WORK INSTRUCTIONS: Using the material that follows, identify and copy each line with the string "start".

SUPPLIED DATA:
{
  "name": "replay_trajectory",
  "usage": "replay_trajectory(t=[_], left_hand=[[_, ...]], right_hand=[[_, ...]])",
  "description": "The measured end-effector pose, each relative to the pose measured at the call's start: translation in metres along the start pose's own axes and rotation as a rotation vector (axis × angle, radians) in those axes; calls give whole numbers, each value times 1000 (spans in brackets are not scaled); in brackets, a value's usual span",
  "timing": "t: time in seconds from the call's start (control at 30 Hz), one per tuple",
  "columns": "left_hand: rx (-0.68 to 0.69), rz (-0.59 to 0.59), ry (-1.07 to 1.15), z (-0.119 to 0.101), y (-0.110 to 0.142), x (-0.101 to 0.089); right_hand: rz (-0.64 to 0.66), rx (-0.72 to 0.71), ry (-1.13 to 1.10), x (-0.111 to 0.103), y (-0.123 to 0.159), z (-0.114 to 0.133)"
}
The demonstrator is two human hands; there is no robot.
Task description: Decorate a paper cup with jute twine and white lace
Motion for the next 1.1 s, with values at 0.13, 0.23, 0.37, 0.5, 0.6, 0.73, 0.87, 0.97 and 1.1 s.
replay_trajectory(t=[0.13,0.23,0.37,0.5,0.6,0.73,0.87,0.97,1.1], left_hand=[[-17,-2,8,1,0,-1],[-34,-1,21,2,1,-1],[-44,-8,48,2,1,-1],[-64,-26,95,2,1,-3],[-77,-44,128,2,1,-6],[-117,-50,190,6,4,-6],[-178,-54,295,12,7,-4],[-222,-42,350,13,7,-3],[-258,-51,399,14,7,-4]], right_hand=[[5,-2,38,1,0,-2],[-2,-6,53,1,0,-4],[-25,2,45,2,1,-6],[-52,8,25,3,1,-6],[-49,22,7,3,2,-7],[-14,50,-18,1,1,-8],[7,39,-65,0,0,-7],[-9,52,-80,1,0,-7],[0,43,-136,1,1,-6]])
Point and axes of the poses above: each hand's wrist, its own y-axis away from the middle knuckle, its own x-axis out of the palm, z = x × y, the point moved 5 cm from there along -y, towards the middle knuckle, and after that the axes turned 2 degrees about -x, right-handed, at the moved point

WRITTEN SOLUTION:
  "description": "The measured end-effector pose, each relative to the pose measured at the call's start: translation in metres along the start pose's own axes and rotation as a rotation vector (axis × angle, radians) in those axes; calls give whole numbers, each value times 1000 (spans in brackets are not scaled); in brackets, a value's usual span",
  "timing": "t: time in seconds from the call's start (control at 30 Hz), one per tuple",

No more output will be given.